Jeannette and her siblings marvel at their new home in Phoenix — a 14-room stucco house with orange trees in the backyard — and can't believe their good fortune. The three older children enroll in a public school and Lori, Brian, and Jeannette have their first ear and eye exams there. While Brian and Jeannette pass their tests, Lori needs glasses. At first, Mom refuses to let her get glasses as she believes glasses are like crutches and just weaken the eyes. However, the school provides free glasses for Lori. She is stunned by what she can see and hurt by all the years she spent looking at a fuzzy world, certain everyone else saw it that way.
Lori, delighting in her new sight, joins Mom in her zeal for art. Mom turns the front rooms of the house into a studio and spends her days painting, drawing, or writing stories. Dad gets a job with the local electrician union, and the family enjoys a spell of prosperity. Dad buys the kids bicycles, and the family invests in a telephone and washing machine.
The neighborhood, however, has its share of shady characters. Mom and Dad insist on keeping the doors and windows open at all times. One night, a man wanders in and touches Jeannette's private parts, waking her from sleep. She screams and Brian leaps out of bed, grabbing a hatchet, and the two of them chase the man down the street. When Dad gets home, he is furious, and he, Brian, and Jeannette go Pervert Hunting. Despite this incident, Mom and Dad insist on continuing to leave the doors open.
On Sundays, Mom takes the kids to Catholic Mass. Mom considers herself a devout Catholic, despite her distaste for nuns and loose interpretation of basic tenets. When she forces Dad to come with them to church, he is often belligerent, having no patience for religion, preferring science and logic. Dad's outbursts always get the family kicked out, but Mom insists God understands.

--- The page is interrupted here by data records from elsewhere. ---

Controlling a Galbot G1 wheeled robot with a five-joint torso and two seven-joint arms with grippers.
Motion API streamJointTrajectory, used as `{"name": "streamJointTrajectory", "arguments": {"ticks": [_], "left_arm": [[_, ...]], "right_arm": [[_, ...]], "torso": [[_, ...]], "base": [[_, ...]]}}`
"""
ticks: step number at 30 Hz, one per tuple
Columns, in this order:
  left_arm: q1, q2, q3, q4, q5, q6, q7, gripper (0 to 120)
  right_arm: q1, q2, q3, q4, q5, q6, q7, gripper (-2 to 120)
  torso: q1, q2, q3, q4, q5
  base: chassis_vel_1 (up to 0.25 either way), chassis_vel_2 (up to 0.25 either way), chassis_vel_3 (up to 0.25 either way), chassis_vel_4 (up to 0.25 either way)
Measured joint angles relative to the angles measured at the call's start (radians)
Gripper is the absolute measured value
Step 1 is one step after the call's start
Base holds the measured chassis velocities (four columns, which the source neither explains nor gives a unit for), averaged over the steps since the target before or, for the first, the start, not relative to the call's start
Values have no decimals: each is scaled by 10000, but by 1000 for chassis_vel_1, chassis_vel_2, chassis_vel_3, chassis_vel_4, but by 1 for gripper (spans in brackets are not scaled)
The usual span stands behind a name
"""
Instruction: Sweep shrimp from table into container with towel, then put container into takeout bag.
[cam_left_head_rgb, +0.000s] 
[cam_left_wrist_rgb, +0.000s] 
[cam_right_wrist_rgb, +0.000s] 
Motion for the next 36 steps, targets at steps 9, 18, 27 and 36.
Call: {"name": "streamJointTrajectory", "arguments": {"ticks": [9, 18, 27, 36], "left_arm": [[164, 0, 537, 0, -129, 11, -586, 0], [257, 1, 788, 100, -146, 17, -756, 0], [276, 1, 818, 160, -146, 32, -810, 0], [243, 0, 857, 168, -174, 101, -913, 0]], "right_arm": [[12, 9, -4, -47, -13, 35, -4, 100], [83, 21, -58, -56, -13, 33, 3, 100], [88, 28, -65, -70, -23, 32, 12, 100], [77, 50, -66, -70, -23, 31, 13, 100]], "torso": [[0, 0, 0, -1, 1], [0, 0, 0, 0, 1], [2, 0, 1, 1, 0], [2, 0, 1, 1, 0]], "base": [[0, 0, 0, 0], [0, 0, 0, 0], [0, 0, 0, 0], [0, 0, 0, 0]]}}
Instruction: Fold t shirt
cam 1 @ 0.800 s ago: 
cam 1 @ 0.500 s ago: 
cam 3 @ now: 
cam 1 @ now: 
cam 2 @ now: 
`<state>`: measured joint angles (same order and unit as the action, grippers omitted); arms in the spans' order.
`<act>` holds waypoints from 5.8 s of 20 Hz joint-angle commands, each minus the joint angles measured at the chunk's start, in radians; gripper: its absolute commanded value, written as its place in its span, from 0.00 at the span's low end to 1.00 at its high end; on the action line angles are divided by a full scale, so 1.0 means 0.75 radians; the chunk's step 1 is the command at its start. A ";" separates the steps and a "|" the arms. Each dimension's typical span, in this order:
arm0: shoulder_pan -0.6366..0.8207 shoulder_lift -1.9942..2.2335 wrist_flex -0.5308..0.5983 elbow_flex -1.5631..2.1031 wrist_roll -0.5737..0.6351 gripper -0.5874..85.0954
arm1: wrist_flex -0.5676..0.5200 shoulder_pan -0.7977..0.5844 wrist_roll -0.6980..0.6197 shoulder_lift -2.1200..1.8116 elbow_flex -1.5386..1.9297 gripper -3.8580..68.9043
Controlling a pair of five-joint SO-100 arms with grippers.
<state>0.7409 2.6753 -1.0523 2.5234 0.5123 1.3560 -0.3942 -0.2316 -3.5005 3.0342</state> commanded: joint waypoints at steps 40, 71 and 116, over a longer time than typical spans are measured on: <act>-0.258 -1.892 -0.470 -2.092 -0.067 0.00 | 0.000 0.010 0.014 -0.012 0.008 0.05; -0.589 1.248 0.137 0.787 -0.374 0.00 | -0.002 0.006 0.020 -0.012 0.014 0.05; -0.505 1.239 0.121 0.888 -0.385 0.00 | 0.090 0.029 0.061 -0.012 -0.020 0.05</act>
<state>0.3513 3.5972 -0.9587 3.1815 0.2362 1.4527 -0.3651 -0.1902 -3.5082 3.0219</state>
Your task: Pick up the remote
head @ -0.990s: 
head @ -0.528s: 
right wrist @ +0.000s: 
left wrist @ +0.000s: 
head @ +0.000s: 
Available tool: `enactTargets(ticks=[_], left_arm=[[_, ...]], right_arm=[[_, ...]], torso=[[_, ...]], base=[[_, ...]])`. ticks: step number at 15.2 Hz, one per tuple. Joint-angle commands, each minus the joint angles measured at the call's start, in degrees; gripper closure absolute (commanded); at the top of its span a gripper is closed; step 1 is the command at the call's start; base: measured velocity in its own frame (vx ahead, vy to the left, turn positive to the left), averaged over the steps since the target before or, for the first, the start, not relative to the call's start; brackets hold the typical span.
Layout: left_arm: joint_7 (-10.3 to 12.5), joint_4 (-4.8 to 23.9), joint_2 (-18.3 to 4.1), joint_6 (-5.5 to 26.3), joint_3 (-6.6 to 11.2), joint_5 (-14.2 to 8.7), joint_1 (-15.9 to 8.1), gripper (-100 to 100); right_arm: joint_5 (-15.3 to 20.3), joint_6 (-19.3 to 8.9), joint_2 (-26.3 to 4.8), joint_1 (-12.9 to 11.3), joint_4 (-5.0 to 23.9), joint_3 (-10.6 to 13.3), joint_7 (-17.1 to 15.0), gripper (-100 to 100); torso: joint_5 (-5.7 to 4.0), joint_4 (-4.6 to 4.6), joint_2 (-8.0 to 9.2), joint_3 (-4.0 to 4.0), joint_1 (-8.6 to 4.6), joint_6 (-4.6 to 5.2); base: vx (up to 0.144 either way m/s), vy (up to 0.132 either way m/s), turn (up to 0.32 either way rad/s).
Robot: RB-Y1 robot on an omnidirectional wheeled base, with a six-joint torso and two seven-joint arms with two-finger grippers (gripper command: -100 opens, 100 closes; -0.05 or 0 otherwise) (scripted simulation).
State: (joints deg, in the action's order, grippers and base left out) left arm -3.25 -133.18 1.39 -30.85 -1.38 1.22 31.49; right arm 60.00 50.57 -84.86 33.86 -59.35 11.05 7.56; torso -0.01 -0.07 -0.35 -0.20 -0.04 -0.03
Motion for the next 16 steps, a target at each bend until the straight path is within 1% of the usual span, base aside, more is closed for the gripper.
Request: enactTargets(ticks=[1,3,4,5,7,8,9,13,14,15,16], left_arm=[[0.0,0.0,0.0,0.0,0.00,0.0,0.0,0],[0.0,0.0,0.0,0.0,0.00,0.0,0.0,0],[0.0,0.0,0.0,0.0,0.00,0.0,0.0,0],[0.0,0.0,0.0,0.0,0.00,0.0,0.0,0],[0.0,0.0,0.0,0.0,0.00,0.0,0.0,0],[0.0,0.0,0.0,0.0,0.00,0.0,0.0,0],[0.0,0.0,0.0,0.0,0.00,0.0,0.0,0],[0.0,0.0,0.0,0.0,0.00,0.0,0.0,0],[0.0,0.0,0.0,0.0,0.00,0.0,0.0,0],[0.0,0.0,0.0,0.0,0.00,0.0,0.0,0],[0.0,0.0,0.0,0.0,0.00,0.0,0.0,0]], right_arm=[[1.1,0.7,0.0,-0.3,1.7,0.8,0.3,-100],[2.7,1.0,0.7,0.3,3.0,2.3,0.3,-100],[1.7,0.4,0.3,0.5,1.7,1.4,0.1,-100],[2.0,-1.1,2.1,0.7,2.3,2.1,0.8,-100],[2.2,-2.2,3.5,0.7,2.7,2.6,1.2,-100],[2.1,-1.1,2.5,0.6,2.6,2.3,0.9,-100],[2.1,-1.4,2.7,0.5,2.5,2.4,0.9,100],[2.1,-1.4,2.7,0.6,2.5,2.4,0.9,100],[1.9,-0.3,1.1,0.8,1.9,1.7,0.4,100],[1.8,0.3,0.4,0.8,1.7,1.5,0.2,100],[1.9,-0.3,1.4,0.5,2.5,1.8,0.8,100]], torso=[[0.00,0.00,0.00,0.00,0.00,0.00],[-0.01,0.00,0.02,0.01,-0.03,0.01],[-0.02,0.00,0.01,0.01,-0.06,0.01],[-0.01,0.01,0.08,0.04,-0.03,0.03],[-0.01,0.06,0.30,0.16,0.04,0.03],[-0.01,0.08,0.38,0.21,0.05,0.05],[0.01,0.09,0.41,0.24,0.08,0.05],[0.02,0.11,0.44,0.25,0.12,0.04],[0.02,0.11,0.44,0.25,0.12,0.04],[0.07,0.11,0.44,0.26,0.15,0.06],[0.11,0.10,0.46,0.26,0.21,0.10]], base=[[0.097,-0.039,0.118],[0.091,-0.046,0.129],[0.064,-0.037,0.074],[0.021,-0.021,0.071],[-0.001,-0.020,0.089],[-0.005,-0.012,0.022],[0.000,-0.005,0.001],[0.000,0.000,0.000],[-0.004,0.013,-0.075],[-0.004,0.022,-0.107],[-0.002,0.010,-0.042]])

Lori's newly enhanced vision, Pervert Hunting, and trips to church all shed insight on the characters of Lori, Mom, and Dad, as well as how Mom and Dad's parenting method influences the children. First, Lori's shock upon seeing the world through glasses explains part of her character and shapes her perspective of her parents. Lori's reluctance to explore the outdoors, her interest in books and staying put, all arise from her inability to see at a distance. On realizing that something as simple as an eye exam and eyeglasses could make a difference, Lori grows more resentful of her parents' refusal to be more involved parents. Lori's alliance with Mom through their shared love of art foreshadows that most of Lori's resentment will be directed toward Dad.
Furthermore, Dad's attitude toward Pervert Hunting shows him to be only superficially concerned about his children's safety. When he hears about the intruder who attempted to molest Jeannette, he decides to take Brian and Jeannette on a hunt for the "pervert," even though their chances of catching him are slim. This method, paired with Dad and Mom's refusal to lock the doors, only addresses the problem superficially; the hunt does not make any of the children any safer. Rather it instills in the children some of Dad's grandiosity — he has more faith in the guise of bravery and manliness than in doing what's actually required to achieve those qualities; for instance, he'd rather go on a "hunt" than simply lock the doors to his home.
Thus Dad and Mom's refusal to provide their children with any safety encourages Jeannette and Brian to go on their own Pervert Hunts in order to establish some sense of safety. As Walls continues with her memoir, the reader should pay attention to these moments in which Mom and Dad put more stock in the appearance of something they value rather than doing the work required upholding that value.